LightReader

Chapter 7 - Not Enough

The text hung in front of his eyes. Plain. White.

[Status Open]

[Aether: 5]

[World: None]

[Identity: None]

[Ability: None]

Kael stared at the floating script. He had never seen anything like it before. But he remembered the moment clearly—the kill. And then, the words burning into his vision.

Only one explanation made sense.

This was a gift. A reward for blood spilled.

Kael lowered his head and drew a slow breath. Gratitude, heavy and quiet, took its place in his chest.

It was an offering. The God of Slaughter had accepted the Knight's death and offered... something in return. A contract.

Kael looked at the rows. He didn't fully understand the terms. World? Identity? They were abstract concepts. But the numbers were simple. The 5 burned brightly.

It was currency.

He mentally distributed the blood money.

[World: +1] [Identity: +1] [Ability: +3]

He poured the bulk of the essence into power. Strength was the only truth he trusted.

Confirm.

He waited.

He braced himself for the surge of heat, for the iron skin, for a weapon to materialize from the void. He waited for the God to answer.

...

Nothing.

The text flickered and vanished. The wind howled. The snow lay silent. Nothing stirred in his body. No surge of warmth followed.

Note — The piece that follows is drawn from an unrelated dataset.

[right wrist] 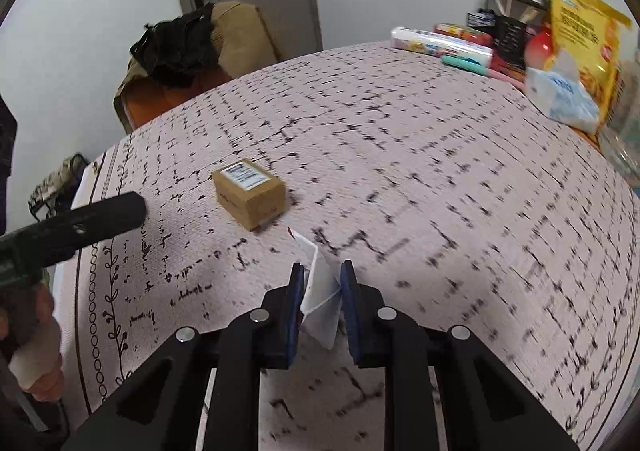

Kael stood frozen for a heartbeat, his hand half-raised.

"Not enough?" he murmured to the empty air.

He lowered his hand. The meaning was clear. More killing was required.

"Fine," Kael said softly. "Then there will be more."

Survival came first. He turned away and headed for the trees.

Kael breached the treeline and made for the clearing from last night. He stopped by a young pine, snapped two low boughs, and prepared to lash them to his boots.

He froze.

Fresh powder smoothed the world. The storm had accelerated, dumping a foot of new snow that buried the blood and erased the churned earth.

Kael dropped the branches. Nature moved faster than him. To sweep now meant leaving new scars on a perfect canvas. Clean.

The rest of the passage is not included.